Attractions react in wake of E. coli outbreaks in UK.jpg

Attractions react in wake of E. coli outbreaks in UK

By LIZ GRIFFITHS [email protected]

A British resident has spoken of her shock at the lack of signs informing visitors to wash their hands after petting animals following a visit to Krazy World near Algoz.

After four petting farms closed in England due to a fear of Escherichia Coli infections being spread, Pauline Wallace, who recently visited the attraction in Algoz with her two young grandchildren, was shocked nothing had been put in place. 

She told the Algarve Resident: “There were no notices regarding dangers of petting the animals, which considering the problems in the UK at the moment, one would expect more care to be taken.

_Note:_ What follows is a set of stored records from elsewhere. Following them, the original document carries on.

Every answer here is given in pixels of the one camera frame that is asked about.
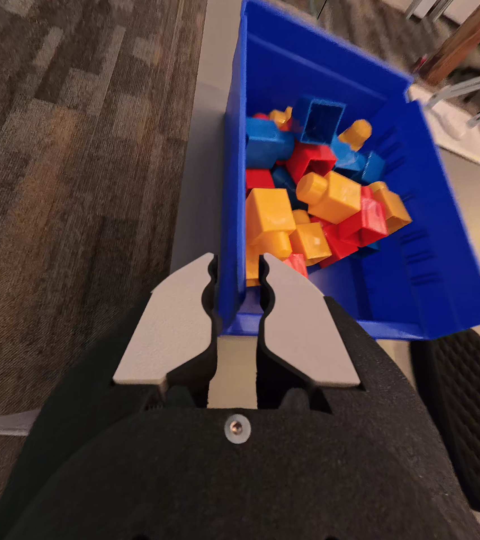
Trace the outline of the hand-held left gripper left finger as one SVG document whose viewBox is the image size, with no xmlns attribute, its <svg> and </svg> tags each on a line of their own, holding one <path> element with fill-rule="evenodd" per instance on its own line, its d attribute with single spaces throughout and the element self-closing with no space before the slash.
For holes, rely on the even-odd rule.
<svg viewBox="0 0 480 540">
<path fill-rule="evenodd" d="M 152 291 L 114 373 L 120 385 L 205 386 L 217 369 L 217 257 L 205 253 Z"/>
</svg>

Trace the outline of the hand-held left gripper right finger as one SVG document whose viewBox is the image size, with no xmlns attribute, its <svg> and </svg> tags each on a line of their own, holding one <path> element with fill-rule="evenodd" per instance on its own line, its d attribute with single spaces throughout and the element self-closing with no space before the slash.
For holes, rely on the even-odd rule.
<svg viewBox="0 0 480 540">
<path fill-rule="evenodd" d="M 261 352 L 311 386 L 355 388 L 360 378 L 323 293 L 270 253 L 259 257 Z"/>
</svg>

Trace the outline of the blue plastic bin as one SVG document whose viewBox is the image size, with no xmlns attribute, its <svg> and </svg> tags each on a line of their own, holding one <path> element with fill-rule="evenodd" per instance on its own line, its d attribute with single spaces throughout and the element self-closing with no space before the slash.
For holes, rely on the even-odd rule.
<svg viewBox="0 0 480 540">
<path fill-rule="evenodd" d="M 411 79 L 264 1 L 243 1 L 224 117 L 218 313 L 223 334 L 256 336 L 259 290 L 245 286 L 245 119 L 302 96 L 346 105 L 339 128 L 366 119 L 366 149 L 412 223 L 380 250 L 309 271 L 376 340 L 434 340 L 480 325 L 480 266 Z"/>
</svg>

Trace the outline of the pile of colourful blocks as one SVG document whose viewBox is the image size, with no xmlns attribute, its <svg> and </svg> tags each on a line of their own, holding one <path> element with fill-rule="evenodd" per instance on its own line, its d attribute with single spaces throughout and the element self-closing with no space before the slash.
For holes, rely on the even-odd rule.
<svg viewBox="0 0 480 540">
<path fill-rule="evenodd" d="M 352 255 L 412 219 L 383 181 L 385 161 L 362 153 L 366 119 L 338 133 L 345 103 L 302 96 L 246 119 L 245 284 L 259 286 L 259 257 L 274 255 L 304 277 Z"/>
</svg>

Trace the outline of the white sign stand base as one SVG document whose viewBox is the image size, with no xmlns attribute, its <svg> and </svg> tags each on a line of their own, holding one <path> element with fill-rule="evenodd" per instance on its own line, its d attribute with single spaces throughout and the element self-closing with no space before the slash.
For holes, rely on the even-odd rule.
<svg viewBox="0 0 480 540">
<path fill-rule="evenodd" d="M 445 150 L 480 165 L 480 113 L 470 115 L 450 103 L 451 98 L 480 91 L 480 77 L 430 92 L 418 84 L 408 97 L 418 101 L 434 142 Z"/>
</svg>

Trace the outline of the brown wooden post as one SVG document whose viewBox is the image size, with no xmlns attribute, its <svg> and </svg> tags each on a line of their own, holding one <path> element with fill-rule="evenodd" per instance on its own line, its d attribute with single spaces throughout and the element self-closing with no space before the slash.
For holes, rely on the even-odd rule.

“The main problem was that in the ladies’ toilets, there was no water available to wash our hands.”

Elderly people and children will find it particularly hard to overcome an E. coli infection, whereas most people will overcome it in a few days.

E. coli infections can be transferred from faeces, which is why it is important petting farms and zoos encourage people to wash their hands after coming into contact with animals.

A spokesman from Krazy World told the Algarve Resident: “The park has been rented out for the past two years but from today (September 30) it is under new management.

“We are going to bring the park back up to date, which will include the closure of the animal zones so they can be renovated and re-opened in a different structure.”

 A spokesman from Zoo de Lagos told the Algarve Resident: “Washing hands after touching animals is a basic precaution that people should always take, not just because of the risk of contracting swine flu or E. coli.

“This sort of education starts at home but we always try our best to educate people.”

Zoomarine, the marine conservation centre in Guia, Albufeira, said they always ask visitors to bathe before taking part in their popular dolphin interaction programme and other contact with the animals is limited.

Biologist Élio Vicente from Zoomarine told the Algarve Resident: “With the exception of the dolphin interaction programme (which implies a bath before and after the session) and a few photo opportunities (where the visitors are asked to wash their hands before and after), no contact is possible between our visitors and our specimens.”